One of the things that I need to address after the first assignment is the relationship between the composition and the format, and to recognise that the format is an integral part of the composition. In this exercise, I continued by considering several compositions in horizontal and vertical formats which would zoom in on the fruit and vegetables and bring some of their edges to the format, such that they no longer completely lay within it. Of the four possibilities drawn roughly in my sketchbook, I chose the last. I have used a small pumpkin, a clementine, an apple, a pomegranate, cut open, and a sprig of rowan berries for this drawing. I drew with Caran d’Ache Neocolor 2 crayons. These are waxy, similar to oil pastels when applied, but are also water-soluble. I used them dry in this drawing. I found them excellent for swift, broad strokes of colour. They are one of my favourite drawing media.
My verdict: this drawing has much more energy than the first drawing in this exercise, with the Inktense pencils due to the way in which the objects fill the frame, which seems almost too small to hold them, as well as the brighter colours. It was a much faster drawing, which shows in the nature of the marks. I also greatly enjoyed drawing it.
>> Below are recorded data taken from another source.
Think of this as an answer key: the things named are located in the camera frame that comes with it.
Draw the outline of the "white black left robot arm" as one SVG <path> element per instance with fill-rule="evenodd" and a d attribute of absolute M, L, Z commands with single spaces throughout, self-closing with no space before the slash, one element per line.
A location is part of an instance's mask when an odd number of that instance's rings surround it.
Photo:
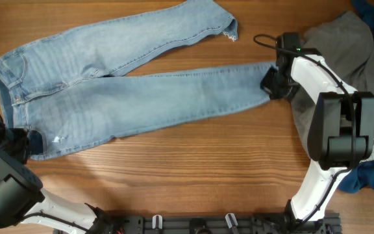
<path fill-rule="evenodd" d="M 39 224 L 54 233 L 113 233 L 112 221 L 100 208 L 46 191 L 25 166 L 28 154 L 28 132 L 7 129 L 0 115 L 0 229 Z"/>

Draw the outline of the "light blue denim jeans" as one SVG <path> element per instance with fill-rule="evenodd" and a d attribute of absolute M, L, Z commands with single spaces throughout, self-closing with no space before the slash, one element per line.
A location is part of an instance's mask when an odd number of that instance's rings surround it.
<path fill-rule="evenodd" d="M 235 17 L 213 1 L 84 25 L 0 57 L 6 126 L 29 132 L 42 161 L 127 137 L 257 107 L 270 62 L 133 76 L 131 71 L 207 36 L 238 38 Z"/>

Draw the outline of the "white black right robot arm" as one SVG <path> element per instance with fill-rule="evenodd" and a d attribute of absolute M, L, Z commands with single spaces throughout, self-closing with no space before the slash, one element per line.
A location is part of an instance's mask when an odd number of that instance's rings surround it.
<path fill-rule="evenodd" d="M 315 105 L 306 142 L 310 166 L 281 225 L 288 233 L 310 231 L 323 221 L 342 179 L 371 155 L 374 95 L 342 81 L 317 51 L 278 48 L 276 53 L 277 67 L 269 69 L 262 89 L 282 99 L 303 88 Z"/>

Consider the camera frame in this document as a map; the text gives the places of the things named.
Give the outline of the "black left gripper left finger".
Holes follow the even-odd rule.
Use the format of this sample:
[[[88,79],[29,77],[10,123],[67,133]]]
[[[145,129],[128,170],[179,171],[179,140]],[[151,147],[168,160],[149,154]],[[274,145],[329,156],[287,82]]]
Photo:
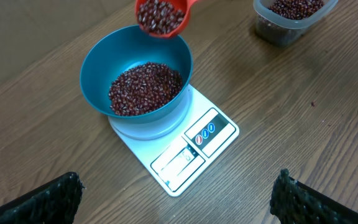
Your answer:
[[[0,224],[72,224],[82,194],[79,175],[67,172],[0,206]]]

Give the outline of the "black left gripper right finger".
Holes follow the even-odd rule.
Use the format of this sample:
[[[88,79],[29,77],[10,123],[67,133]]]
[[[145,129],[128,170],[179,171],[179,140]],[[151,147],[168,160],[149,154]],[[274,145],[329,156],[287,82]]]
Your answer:
[[[283,224],[358,224],[358,213],[290,177],[282,169],[270,199],[270,213]]]

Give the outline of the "red measuring scoop blue handle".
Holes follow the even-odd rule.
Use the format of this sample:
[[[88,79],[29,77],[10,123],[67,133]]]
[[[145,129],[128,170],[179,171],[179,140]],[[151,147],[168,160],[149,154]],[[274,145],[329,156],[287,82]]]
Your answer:
[[[184,31],[196,2],[198,0],[136,0],[135,16],[139,27],[148,35],[168,39]]]
As with the previous drawings, I was sitting slightly above the objects as I drew. Although the pumpkin is by far the largest object, by placing it at the back, it does not appear too dominant and its orange stripes are balanced by the clementine at the front. The shadow on the underside of the pumpkin could be darker, which would help it to recede further. I have tried to use blue outlines in places, as Cézanne did in his still life paintings, in order to bring the fruit placed at the front forward. This works to some degree with the clementine, I think, but the outlines and shadows that I have used lack boldness on the whole. Also, I drew the pomegranate rather too rapidly to include much detail and the seeds appear more uniform than they actually are. I took the pomegranate further in the next drawing, which focuses more on detail.